We have partnered with Parent Coach Stefani Cohen, LCSW to help our readers navigate tricky parenting issues.
Today's topic: Sibling Rivalry is very timely as Spring Break is upon us. Read on for some great tips about how to minimize rivalry and increase esteem.
What is Typical Sibling Rivalry and When Should I Worry?
If we are lucky, the sibling relationship is the longest one we will have. Sibling rivalry is based on the competition of children vying for their parents’ love and attention. As parents, we know our love is unlimited but kids don’t always see it that way. Sibling rivalry is a normal part of growing up in a family and is actually a real life laboratory for conflict resolution and the development of social skills. Kids often engage in behaviors they know will have their parents running to referee.

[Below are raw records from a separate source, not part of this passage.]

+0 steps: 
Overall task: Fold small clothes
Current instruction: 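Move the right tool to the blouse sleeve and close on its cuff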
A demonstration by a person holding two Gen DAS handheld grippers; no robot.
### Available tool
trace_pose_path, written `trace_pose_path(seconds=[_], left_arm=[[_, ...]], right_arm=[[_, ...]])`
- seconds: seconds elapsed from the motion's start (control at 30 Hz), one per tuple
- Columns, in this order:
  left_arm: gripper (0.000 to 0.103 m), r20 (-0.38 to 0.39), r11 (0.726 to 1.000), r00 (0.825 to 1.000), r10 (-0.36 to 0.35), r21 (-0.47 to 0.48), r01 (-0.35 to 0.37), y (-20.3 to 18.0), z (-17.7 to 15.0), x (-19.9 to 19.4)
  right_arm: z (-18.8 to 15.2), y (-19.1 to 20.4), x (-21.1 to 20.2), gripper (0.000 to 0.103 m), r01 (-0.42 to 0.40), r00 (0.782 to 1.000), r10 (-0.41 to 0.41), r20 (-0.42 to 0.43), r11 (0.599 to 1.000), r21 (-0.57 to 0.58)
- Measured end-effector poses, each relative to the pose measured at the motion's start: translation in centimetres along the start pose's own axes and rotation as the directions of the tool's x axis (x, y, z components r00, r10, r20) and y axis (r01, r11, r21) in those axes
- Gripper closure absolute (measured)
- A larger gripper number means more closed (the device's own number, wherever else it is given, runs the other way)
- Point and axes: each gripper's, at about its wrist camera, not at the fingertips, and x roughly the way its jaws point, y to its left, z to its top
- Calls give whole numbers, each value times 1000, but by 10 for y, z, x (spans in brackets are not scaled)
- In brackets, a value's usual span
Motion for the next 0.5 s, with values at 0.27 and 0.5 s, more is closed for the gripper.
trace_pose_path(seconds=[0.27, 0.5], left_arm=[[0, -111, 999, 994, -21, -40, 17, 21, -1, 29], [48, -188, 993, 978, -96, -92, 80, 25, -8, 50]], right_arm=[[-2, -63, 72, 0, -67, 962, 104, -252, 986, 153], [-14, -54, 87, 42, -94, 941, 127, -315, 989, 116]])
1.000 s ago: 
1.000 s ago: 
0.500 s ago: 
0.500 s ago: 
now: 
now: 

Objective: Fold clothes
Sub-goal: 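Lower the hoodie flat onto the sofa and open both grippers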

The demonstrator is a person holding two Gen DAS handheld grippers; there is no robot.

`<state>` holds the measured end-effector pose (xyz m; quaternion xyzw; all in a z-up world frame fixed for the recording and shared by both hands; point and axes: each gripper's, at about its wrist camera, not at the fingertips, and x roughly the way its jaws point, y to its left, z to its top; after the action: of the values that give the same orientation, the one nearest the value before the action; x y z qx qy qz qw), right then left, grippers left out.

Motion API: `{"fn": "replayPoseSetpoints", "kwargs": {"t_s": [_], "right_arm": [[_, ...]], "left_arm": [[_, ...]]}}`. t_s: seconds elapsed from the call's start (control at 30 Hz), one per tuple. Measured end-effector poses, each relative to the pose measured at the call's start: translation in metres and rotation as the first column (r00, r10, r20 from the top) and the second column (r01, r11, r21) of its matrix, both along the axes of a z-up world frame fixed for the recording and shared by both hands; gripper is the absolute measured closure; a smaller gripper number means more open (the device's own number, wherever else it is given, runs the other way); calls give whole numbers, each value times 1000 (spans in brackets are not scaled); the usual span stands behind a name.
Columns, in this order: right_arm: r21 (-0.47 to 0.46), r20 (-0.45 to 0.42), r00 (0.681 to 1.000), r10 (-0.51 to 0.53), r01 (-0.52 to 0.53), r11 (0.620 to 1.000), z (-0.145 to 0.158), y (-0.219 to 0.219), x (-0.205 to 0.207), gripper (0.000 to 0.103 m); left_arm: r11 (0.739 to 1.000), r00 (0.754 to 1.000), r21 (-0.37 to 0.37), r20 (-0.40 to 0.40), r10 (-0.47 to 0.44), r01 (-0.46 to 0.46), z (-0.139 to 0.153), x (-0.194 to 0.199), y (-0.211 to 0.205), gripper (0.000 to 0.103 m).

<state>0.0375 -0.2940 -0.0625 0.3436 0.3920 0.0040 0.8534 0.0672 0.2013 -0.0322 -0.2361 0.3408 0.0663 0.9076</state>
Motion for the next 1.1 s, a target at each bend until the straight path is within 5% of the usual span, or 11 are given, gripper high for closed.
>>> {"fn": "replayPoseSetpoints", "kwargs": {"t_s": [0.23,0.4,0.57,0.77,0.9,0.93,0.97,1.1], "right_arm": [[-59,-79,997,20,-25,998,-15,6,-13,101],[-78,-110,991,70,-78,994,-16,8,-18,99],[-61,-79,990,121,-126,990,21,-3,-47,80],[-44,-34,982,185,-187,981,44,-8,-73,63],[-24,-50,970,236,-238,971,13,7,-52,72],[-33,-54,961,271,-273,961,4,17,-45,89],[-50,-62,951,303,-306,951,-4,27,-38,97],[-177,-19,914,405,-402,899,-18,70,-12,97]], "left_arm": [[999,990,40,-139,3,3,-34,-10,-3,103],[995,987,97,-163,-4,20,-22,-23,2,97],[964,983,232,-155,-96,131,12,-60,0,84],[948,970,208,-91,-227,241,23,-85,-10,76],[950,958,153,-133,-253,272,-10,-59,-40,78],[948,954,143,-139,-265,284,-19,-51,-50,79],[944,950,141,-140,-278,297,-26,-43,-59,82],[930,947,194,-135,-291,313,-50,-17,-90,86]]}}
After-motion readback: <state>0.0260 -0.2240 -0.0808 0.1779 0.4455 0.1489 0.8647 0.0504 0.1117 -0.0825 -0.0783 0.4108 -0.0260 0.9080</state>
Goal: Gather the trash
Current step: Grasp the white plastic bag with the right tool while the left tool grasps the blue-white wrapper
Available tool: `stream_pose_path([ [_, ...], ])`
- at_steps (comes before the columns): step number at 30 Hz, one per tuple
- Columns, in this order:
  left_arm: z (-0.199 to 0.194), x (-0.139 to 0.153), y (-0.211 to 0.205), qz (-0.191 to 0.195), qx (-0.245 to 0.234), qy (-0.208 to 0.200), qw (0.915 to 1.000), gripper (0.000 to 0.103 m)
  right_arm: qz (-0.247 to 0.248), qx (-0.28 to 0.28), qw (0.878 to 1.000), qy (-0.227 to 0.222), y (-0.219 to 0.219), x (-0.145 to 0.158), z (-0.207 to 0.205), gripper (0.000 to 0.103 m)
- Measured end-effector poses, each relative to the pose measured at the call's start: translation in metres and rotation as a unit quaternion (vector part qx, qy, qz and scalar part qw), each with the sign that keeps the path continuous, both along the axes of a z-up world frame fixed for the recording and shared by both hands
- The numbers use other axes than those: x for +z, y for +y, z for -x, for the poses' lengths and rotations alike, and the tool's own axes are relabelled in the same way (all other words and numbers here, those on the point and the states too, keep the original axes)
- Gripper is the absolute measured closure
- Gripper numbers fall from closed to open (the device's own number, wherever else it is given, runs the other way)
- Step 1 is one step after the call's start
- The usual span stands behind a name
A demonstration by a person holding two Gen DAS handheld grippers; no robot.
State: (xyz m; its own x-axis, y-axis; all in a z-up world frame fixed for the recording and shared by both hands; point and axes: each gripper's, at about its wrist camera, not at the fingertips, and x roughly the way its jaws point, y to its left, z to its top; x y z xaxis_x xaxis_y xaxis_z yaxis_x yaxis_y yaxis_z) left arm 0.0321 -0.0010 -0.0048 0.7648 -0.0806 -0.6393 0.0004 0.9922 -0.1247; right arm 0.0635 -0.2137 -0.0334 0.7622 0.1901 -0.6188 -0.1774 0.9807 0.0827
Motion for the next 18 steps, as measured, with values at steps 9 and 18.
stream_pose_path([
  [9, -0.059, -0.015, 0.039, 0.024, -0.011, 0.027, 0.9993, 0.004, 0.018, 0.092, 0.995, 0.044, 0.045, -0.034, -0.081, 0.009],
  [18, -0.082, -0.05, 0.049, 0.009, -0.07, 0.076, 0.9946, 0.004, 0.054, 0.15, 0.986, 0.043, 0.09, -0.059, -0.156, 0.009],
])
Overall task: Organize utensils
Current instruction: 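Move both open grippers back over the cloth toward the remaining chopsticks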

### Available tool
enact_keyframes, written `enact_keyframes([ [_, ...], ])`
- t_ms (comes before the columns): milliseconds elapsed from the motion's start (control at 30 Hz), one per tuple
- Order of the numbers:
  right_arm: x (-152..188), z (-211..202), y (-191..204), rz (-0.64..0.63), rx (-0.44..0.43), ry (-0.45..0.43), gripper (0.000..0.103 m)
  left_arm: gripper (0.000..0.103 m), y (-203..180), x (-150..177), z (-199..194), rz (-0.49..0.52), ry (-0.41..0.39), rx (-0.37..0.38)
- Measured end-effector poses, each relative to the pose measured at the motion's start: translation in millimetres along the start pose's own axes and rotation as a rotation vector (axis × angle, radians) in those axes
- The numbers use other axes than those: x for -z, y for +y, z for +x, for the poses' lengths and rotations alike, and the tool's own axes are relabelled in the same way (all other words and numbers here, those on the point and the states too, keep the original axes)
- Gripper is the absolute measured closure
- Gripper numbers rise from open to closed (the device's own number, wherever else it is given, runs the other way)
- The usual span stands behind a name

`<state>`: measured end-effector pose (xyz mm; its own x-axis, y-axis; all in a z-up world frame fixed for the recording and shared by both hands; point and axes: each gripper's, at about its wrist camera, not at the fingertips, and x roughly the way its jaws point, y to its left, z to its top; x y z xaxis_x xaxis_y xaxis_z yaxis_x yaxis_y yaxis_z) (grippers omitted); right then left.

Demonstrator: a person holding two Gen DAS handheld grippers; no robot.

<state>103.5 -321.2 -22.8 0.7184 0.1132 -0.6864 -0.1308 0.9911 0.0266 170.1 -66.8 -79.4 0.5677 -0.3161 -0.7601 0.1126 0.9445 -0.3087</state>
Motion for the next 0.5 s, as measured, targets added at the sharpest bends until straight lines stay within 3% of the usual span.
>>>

Many parents inadvertently increase their children’s feelings of jealousy and resentment.
Here are some Dos and Don’ts
Do accept that siblings will argue
Do spend enough personal time with each child and try to be with that child “fully” – this helps to keep a reserve of self-esteem and good will in your child so that when you lose it, or when their brother breaks their toy, they can demonstrate some resilience.
Do show feelings with words and actions, not just lip service.
Do treat each child as unique, special and loved.
Do communicate openly and freely with your children. Do this when things are going well and when
they are not going well.
Do stay neutral and calm and resist the urge to referee. Let kids handle it whenever possible.
Do say “I don’t care how this started, but I do care how it ends.”
Do tell stories about how you and your siblings got along – be truthful but edit the story to fit the situation.
Do give yourself a time out if you feel you are losing control.
Do try to anticipate trouble spots.
Do praise and reinforce when siblings are kind to each other and are getting along.
Do consider a “Cooperation Jar” where kids earn tokens for positive behaviors and when the jar is full the family goes on a special outing.
Don’t intervene unnecessarily. If you constantly get involved, they will not learn how to negotiate for
Do intervene if one child is clearly being outmaneuvered or hurt.
Do allow and accept negative feelings to be expressed verbally but in a constructive manner.
Do teach your children about compromising.
Do remove any fought over object for a sufficient amount of time.
Do separate kids when things get out of control – “Playing together is a privilege which you have lost for now.”
Don’t tolerate violence - physical or verbal - from any family member. “In this family, we respect each other. We don’t say mean things or harm one another.”
Do trust your instinct and intuition.
If it seems like your children are arguing more than usual or the fights are escalating and intensifying, reach out for some professional guidance. You owe it to your kids and yourself.